##### Data provided

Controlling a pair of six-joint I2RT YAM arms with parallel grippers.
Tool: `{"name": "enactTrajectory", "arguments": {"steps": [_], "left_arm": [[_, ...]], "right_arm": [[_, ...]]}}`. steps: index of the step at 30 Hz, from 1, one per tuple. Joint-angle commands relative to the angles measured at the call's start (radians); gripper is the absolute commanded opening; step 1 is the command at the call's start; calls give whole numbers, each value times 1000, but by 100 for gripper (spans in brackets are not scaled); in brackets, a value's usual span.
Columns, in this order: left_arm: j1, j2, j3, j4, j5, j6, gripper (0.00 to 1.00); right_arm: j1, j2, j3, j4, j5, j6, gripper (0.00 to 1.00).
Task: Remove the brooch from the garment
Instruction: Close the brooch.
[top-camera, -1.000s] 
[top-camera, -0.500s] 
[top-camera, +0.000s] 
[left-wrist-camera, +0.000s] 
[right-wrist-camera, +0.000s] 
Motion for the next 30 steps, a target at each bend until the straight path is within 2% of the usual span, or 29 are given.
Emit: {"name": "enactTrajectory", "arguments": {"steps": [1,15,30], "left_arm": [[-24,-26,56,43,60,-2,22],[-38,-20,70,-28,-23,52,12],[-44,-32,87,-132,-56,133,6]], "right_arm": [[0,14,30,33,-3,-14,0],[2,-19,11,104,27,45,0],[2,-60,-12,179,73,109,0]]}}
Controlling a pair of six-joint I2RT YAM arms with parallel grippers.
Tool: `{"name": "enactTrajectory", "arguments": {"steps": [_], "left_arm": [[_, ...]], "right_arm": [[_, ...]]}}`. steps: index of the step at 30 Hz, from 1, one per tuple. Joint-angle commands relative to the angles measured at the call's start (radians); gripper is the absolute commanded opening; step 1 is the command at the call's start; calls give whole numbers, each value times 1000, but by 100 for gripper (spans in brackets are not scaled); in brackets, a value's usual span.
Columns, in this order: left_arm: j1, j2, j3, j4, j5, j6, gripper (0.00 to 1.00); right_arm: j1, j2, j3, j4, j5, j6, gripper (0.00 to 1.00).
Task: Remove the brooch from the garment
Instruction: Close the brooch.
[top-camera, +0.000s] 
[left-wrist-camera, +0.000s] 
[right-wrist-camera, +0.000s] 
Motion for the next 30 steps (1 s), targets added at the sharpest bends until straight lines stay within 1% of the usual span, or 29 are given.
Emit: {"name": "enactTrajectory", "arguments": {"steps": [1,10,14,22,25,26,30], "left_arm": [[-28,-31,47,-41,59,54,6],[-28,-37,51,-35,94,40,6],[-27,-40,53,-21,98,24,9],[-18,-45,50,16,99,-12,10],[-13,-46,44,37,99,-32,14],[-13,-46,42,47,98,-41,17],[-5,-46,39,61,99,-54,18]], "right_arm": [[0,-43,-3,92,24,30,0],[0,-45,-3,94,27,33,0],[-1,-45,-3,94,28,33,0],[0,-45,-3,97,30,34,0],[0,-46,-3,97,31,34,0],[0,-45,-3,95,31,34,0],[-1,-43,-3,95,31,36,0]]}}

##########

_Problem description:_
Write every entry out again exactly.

_Answer box:_
Controlling a pair of six-joint I2RT YAM arms with parallel grippers.
Tool: `{"name": "enactTrajectory", "arguments": {"steps": [_], "left_arm": [[_, ...]], "right_arm": [[_, ...]]}}`. steps: index of the step at 30 Hz, from 1, one per tuple. Joint-angle commands relative to the angles measured at the call's start (radians); gripper is the absolute commanded opening; step 1 is the command at the call's start; calls give whole numbers, each value times 1000, but by 100 for gripper (spans in brackets are not scaled); in brackets, a value's usual span.
Columns, in this order: left_arm: j1, j2, j3, j4, j5, j6, gripper (0.00 to 1.00); right_arm: j1, j2, j3, j4, j5, j6, gripper (0.00 to 1.00).
Task: Remove the brooch from the garment
Instruction: Close the brooch.
[top-camera, -1.000s] 
[top-camera, -0.500s] 
[top-camera, +0.000s] 
[left-wrist-camera, +0.000s] 
[right-wrist-camera, +0.000s] 
Motion for the next 30 steps, a target at each bend until the straight path is within 2% of the usual span, or 29 are given.
Emit: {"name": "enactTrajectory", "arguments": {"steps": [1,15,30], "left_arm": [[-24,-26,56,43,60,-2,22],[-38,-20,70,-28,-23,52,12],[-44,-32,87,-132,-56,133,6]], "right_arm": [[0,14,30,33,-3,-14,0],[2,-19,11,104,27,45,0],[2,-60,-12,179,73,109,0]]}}
Controlling a pair of six-joint I2RT YAM arms with parallel grippers.
Tool: `{"name": "enactTrajectory", "arguments": {"steps": [_], "left_arm": [[_, ...]], "right_arm": [[_, ...]]}}`. steps: index of the step at 30 Hz, from 1, one per tuple. Joint-angle commands relative to the angles measured at the call's start (radians); gripper is the absolute commanded opening; step 1 is the command at the call's start; calls give whole numbers, each value times 1000, but by 100 for gripper (spans in brackets are not scaled); in brackets, a value's usual span.
Columns, in this order: left_arm: j1, j2, j3, j4, j5, j6, gripper (0.00 to 1.00); right_arm: j1, j2, j3, j4, j5, j6, gripper (0.00 to 1.00).
Task: Remove the brooch from the garment
Instruction: Close the brooch.
[top-camera, +0.000s] 
[left-wrist-camera, +0.000s] 
[right-wrist-camera, +0.000s] 
Motion for the next 30 steps (1 s), targets added at the sharpest bends until straight lines stay within 1% of the usual span, or 29 are given.
Emit: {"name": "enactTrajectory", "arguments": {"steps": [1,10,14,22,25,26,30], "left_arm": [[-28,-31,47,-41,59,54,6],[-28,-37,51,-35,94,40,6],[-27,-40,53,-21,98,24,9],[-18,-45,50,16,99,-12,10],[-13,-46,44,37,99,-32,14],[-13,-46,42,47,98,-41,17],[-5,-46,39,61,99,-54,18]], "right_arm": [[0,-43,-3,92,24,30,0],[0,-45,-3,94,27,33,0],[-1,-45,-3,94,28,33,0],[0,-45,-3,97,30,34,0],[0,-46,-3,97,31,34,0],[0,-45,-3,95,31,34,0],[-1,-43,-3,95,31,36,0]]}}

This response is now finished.